◆ What you need to do ◆
Your task is to repeat exactly the lines below between the line holding "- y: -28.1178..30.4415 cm" and the line holding "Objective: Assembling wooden", inclusive, and only those.

[Data excerpts Boundary: Start]

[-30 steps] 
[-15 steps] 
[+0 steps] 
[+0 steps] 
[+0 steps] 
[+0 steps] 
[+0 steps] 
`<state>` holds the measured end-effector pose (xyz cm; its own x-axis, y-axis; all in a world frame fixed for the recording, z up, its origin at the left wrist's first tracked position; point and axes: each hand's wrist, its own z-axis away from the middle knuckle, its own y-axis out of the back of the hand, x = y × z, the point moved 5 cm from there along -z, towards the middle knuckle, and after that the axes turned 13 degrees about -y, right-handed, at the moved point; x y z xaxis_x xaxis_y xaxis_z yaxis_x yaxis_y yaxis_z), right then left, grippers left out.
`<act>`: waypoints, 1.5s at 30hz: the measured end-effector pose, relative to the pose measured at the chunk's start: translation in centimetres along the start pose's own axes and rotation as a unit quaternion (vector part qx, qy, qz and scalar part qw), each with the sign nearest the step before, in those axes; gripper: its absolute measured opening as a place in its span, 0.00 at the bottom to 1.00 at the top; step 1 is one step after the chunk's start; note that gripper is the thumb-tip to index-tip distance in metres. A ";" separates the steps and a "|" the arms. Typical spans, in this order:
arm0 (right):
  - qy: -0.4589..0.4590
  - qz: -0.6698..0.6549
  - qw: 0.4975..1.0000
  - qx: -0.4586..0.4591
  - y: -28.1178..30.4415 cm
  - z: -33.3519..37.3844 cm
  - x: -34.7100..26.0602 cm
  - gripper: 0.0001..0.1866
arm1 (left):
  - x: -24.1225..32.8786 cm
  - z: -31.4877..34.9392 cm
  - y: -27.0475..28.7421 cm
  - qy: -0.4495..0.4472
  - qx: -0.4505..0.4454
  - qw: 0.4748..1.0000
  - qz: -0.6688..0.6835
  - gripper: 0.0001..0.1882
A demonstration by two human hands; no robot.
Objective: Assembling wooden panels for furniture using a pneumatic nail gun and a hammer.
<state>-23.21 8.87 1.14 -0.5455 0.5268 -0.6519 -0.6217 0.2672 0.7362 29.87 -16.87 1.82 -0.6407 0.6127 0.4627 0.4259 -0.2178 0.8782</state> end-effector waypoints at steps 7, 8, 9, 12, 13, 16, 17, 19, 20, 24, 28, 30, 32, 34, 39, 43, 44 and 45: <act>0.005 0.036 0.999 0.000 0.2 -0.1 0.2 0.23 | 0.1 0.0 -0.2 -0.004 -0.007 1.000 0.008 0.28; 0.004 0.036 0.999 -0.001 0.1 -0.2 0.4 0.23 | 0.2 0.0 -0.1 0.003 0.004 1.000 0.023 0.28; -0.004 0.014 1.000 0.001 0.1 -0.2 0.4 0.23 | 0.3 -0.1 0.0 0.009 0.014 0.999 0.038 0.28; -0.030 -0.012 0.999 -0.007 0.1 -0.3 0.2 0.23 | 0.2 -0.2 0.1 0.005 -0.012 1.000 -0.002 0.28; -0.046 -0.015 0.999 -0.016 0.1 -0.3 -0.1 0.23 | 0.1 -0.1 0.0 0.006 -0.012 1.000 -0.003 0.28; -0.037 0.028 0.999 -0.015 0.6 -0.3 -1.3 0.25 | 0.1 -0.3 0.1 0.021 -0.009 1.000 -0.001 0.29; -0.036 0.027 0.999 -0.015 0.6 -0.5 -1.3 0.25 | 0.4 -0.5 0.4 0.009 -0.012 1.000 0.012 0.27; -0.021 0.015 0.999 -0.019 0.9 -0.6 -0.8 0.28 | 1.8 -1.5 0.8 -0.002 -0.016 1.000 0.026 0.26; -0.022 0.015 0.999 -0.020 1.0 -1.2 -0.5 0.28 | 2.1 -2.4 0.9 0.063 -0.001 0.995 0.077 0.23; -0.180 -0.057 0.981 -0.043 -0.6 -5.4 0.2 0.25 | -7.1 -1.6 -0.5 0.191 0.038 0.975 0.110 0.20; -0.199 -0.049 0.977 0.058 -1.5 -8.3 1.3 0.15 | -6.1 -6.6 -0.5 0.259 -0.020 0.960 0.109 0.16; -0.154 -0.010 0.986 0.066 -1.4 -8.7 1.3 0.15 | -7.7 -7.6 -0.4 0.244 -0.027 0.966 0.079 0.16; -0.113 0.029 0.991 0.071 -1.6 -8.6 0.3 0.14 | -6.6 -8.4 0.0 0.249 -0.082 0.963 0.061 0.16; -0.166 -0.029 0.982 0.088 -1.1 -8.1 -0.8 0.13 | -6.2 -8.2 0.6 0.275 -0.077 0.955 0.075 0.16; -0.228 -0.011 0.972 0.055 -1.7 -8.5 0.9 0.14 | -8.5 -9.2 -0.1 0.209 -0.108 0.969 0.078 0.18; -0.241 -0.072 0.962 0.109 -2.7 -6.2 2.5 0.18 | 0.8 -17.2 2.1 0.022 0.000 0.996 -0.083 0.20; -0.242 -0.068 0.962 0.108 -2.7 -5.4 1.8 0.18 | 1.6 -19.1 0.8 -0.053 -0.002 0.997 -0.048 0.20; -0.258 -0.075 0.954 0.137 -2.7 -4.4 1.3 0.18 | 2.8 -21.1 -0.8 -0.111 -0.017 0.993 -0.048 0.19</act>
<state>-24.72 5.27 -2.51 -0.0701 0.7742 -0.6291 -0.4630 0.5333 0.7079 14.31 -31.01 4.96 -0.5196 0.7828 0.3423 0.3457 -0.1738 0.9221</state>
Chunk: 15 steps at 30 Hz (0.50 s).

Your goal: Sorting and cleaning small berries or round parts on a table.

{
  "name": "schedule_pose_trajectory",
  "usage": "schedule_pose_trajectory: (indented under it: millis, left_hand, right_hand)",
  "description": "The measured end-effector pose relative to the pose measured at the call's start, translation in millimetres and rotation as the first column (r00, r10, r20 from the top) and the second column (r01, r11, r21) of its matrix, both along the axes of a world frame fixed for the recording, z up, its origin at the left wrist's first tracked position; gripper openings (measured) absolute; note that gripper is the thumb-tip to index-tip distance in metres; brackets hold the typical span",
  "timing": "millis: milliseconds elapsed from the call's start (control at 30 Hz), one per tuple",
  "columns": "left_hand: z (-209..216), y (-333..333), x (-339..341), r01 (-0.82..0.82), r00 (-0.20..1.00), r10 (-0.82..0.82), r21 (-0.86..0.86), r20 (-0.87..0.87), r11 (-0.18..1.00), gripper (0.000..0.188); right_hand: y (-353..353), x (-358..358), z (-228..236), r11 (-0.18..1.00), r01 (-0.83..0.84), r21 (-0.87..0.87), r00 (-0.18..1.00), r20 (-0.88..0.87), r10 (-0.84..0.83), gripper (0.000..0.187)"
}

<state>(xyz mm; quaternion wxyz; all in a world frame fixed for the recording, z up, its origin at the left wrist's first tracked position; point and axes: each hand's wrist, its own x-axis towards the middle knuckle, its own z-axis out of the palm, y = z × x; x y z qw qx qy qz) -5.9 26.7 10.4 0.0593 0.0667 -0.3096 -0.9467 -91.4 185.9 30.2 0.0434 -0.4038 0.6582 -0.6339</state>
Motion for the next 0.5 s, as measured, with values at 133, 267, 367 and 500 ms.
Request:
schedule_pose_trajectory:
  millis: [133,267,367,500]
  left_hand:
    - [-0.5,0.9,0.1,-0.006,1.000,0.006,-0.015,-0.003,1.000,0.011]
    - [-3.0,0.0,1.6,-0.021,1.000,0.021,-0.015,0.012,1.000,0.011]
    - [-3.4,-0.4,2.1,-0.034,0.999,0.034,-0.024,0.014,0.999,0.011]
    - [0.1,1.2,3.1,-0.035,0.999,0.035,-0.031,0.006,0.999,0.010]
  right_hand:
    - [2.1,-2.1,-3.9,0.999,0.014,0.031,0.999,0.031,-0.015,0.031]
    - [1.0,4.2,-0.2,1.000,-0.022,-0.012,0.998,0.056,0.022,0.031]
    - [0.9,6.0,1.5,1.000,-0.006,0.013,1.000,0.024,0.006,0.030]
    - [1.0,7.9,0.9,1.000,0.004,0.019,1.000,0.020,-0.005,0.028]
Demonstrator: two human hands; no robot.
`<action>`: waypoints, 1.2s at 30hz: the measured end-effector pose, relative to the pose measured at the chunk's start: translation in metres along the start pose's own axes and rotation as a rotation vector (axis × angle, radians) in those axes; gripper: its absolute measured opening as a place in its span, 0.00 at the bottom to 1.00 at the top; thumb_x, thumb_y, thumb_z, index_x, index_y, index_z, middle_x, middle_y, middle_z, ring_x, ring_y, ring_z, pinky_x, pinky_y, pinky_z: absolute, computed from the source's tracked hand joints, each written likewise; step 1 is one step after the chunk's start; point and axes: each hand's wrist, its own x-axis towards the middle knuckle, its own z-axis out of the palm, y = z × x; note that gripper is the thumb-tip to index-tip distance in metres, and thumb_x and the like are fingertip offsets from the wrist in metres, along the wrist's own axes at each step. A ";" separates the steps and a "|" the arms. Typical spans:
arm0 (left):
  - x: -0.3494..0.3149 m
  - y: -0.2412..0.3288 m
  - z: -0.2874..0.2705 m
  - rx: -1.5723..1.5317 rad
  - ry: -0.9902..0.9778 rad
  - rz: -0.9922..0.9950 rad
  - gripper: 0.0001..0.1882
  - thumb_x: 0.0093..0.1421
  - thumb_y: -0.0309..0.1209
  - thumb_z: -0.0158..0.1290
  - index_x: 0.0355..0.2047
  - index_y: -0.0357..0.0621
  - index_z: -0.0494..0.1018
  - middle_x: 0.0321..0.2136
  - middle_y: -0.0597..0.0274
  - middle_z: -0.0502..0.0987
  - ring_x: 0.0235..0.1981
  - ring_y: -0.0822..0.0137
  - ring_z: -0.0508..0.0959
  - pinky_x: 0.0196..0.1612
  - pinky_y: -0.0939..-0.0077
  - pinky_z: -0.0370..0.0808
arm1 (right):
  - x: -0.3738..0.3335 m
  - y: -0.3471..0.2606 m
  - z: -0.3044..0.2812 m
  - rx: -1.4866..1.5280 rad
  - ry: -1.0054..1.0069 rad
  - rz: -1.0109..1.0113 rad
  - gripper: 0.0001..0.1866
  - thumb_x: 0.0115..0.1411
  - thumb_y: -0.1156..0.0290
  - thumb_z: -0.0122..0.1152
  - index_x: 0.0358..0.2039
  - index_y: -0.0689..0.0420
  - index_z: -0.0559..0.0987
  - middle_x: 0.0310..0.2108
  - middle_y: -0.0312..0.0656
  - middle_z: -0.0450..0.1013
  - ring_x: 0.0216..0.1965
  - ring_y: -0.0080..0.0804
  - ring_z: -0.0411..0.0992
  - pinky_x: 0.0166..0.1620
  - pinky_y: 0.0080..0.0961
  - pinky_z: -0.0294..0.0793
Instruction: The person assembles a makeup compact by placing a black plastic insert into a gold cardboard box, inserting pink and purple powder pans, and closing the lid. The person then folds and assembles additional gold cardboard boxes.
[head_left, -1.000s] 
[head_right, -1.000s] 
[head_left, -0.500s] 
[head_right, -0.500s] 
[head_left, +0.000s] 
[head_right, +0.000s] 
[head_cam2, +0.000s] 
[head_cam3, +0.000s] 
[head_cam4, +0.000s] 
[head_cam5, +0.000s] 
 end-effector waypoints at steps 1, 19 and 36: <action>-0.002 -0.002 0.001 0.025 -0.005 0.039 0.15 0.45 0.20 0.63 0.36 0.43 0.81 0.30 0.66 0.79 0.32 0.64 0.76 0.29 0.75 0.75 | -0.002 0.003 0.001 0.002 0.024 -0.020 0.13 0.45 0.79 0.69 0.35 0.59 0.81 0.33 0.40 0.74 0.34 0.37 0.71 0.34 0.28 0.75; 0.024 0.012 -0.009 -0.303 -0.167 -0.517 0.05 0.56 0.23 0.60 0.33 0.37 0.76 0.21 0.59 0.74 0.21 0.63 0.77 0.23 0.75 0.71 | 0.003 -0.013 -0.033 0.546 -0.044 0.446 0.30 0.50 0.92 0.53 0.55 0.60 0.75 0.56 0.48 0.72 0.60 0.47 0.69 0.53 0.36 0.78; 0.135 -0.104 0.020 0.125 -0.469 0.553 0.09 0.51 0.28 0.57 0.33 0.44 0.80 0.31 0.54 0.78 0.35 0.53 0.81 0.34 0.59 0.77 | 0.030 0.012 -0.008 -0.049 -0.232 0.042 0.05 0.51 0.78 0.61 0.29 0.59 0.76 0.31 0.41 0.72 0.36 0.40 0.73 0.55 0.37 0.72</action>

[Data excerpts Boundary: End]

◆ Result ◆
  - y: -28.1178..30.4415 cm
  - z: -33.3519..37.3844 cm
  - x: -34.7100..26.0602 cm
  - gripper: 0.0001..0.1866
arm1 (left):
  - x: -24.1225..32.8786 cm
  - z: -31.4877..34.9392 cm
  - y: -27.0475..28.7421 cm
  - qy: -0.4495..0.4472
  - qx: -0.4505..0.4454
  - qw: 0.4748..1.0000
  - qz: -0.6688..0.6835
  - gripper: 0.0001..0.1882
A demonstration by two human hands; no robot.
Objective: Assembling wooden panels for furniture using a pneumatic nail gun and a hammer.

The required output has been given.